[Boost-bugs] [Boost C++ Libraries] #9827: Missing support for some code page(e.g 949, 950) in windows conversion with std backend

Subject: [Boost-bugs] [Boost C++ Libraries] #9827: Missing support for some code page(e.g 949, 950) in windows conversion with std backend
From: Boost C++ Libraries (noreply_at_[hidden])
Date: 2014-04-02 09:55:42


#9827: Missing support for some code page(e.g 949, 950) in windows conversion with
std backend
-------------------------------------------------+-------------------------
 Reporter: hucaonju@… | Owner: artyom
     Type: Bugs | Status: new
Milestone: To Be Determined | Component: locale
  Version: Boost 1.55.0 | Severity: Problem
 Keywords: locale,code page,Korean,Traditional |
  Chinese,exception |
-------------------------------------------------+-------------------------
 There is a table windows_encoding all_windows_encodings[] in
 wconv_codepage.ipp. It contains several code page definitions. However, it
 misses some code pages, such as the Korean code page(949) or Traditional
 Chinese Big5 code page(950), which will cause an invalid_charset_error
 when running in that windows for the following code:

 {{{
 // Assuming we are using the std backend so it supports ansi encodings
 boost::locale::generator gen;
 gen.use_ansi_encoding(true);

 std::locale loc(gen(""));
 // Throws invalid_charset_error when running in Korean windows but OK in
 English windows.
 // The charset is "windows949" in Korean windows, which is not in the
 table.
 std::string us = boost::locale::conv::to_utf<char>("abcdefg", loc);
 }}}

 The root cause of this exception is that the generated code page string is
 not in the table. When the locale generator with std backend in windows
 platform generates a locale, it calls
 boost::locale::util::get_system_locale(bool use_utf8). This function will
 use the following code to generate the locale string(in
 default_locale.cpp):
 {{{
 if(GetLocaleInfoA(LOCALE_USER_DEFAULT,LOCALE_IDEFAULTANSICODEPAGE,buf,sizeof(buf))!=0)
 {
     if(atoi(buf)==0)
         lc_name+=".UTF-8";
     else {
         lc_name +=".windows-";
         lc_name +=buf;
     }
 }
 }}}
 So the encoding part of the lc_name is windows-(code page). In a system
 with Korean(949) or Traditional Chinese(950) code page, this will generate
 an encoding string like "windows-949" or "windows-950". However, when
 wconv_from_utf::open() initializes, it tries to search "windows949" or
 "windows950" in array all_windows_encodings[]. Obviously it will not find
 the string, and the open() fails, then the exception is thrown.
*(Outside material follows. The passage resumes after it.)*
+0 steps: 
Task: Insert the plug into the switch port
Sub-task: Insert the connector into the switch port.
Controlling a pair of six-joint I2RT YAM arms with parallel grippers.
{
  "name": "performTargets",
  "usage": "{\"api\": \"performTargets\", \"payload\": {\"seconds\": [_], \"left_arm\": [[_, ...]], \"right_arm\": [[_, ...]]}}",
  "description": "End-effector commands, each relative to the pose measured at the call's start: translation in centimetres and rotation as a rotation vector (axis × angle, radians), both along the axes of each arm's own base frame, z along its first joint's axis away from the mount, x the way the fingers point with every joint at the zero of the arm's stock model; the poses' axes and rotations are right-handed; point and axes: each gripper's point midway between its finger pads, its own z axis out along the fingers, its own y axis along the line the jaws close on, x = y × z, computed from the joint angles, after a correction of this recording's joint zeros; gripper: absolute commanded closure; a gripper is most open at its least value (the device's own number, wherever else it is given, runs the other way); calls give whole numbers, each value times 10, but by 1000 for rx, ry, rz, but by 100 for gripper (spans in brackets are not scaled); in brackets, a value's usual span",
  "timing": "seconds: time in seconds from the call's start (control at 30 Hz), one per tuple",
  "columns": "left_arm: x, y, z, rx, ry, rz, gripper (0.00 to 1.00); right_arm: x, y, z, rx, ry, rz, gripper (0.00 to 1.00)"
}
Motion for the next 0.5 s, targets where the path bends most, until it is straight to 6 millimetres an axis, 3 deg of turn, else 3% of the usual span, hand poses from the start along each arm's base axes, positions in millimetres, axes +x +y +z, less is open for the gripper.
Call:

 For a quick fix, I suggest adding the missing code page to the table:
 {{{
 { "cp949", 949, 0 }, // Korean
 { "uhc", 949, 0 }, // From "iconv -l"
 { "windows949", 949, 0 }, // Korean
 // "big5" already in the table
 { "windows950", 950, 0 }, // TC, big5
 }}}

 However the list may not be complete, and we may encounter problems when
 running in a system with code page that does not exist in the list. So we
 may probably add the following code to function int
 encoding_to_windows_codepage(char const *ccharset) in wconv_codepage.ipp:

 {{{
 --- E:\Build1\boost_1_55_0\libs\locale\src\encoding\wconv_codepage.ipp
 2014-04-02 16:34:52.000000000 +0800
 +++ E:\Build2\boost_1_55_0\libs\locale\src\encoding\wconv_codepage.ipp
 2014-04-02 17:31:37.000000000 +0800
 @@ -206,12 +206,18 @@
                  return ptr->codepage;
              }
              else {
                  return -1;
              }
          }
 + if(ptr==end && charset.size()>7 &&
 charset.substr(0,7)=="windows") {
 + int cp = atoi(charset.substr(7).c_str());
 + if(IsValidCodePage(cp)) {
 + return cp;
 + }
 + }
          return -1;

      }

      template<typename CharType>
      bool validate_utf16(CharType const *str,unsigned len)
 }}}

 This piece of code directly parses and validates the encoding string. The
 concern is that the call to IsValidCodePage may decrease the
 performance(not tested).

-- 
Ticket URL: <https://svn.boost.org/trac/boost/ticket/9827>
Boost C++ Libraries <http://www.boost.org/>
Boost provides free peer-reviewed portable C++ source libraries.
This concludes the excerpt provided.